The activities themselves are of several different types, but generally focus on the vocabulary or set phrases that are likely to come up in a given situation. For example, in Unit 7 (How do you feel?), learners are shown a picture of a person and a list of various body parts. Learners then click on the words and drag them to the appropriate body part. In Unit 2 (At the immigration desk), learners first study vocabulary such as passport and immigration officer. When they are ready, they click start and one of the words appears on screen along with a clock counting down. Learners must find and click on the appropriate picture within the allotted time. These activities as well as matching questions and answers, and unscrambling set phrases are common types of activities. My personal favorite activity is in Unit 5 (Where are you going?). Learners are shown a map and a starting point. The learner must then follow the directions given with the mouse pointer step by step. Spatial learners will especially benefit from this type of activity.

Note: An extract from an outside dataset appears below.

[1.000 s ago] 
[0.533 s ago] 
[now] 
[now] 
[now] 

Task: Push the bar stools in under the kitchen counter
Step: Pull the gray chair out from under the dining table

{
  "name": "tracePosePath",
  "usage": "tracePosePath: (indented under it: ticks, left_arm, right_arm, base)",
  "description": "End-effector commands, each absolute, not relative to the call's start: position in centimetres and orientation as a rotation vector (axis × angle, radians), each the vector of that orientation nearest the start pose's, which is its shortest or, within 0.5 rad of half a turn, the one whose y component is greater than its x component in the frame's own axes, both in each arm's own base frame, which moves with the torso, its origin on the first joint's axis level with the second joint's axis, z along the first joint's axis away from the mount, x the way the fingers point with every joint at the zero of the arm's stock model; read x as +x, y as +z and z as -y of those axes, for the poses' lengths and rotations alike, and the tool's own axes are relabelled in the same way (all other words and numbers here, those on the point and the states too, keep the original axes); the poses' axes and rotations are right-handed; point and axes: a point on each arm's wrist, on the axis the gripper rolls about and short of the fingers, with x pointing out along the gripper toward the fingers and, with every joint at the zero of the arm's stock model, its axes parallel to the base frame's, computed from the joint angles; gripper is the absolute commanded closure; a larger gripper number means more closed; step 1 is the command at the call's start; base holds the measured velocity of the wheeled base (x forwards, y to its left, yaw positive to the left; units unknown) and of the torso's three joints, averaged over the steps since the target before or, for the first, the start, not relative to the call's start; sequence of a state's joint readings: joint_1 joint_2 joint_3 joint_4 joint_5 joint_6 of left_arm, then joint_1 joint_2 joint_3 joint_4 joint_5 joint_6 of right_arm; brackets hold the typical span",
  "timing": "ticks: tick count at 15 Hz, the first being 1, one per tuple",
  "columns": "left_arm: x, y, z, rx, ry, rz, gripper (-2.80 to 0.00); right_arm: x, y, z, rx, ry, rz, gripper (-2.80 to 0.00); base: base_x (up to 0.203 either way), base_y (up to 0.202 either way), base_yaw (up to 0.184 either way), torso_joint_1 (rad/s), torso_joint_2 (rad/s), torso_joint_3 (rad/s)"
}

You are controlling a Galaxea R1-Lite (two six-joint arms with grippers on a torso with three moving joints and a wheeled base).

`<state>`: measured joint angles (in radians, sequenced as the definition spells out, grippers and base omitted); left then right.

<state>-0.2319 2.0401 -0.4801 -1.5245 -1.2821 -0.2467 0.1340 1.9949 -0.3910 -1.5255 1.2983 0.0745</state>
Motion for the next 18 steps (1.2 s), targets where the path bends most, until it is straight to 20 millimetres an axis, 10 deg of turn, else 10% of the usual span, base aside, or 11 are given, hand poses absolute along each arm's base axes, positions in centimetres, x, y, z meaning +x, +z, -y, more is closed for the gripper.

In general, the activities are challenging and fun. The fact that some activities are timed and learners scores and improvement are recorded naturally increases ones motivation to repeat the activities. This type of repetitive practice would seem helpful in improving learners ability to use the target vocabulary and phrases more quickly and automatically, and therefore, more effectively. [-2-]
The only complaints I have about the activities on Passport Online are rather minor. First, I felt that the timer in some of the timed activities was a little too fast! If it was challenging for me, a native English speaker, I imagine it might be very difficult for lower level English learners. My other complaint is that when unscrambling sentences, occasionally grammatically correct sentences were rejected as incorrect. Specifically, please was only allowed at the end of the sentence when it could correctly be put elsewhere (in lesson 1B, for example). However, since the aim of the material in these instances is simply to provide learners with set phrases useful in certain situations, this is indeed a rather minor point.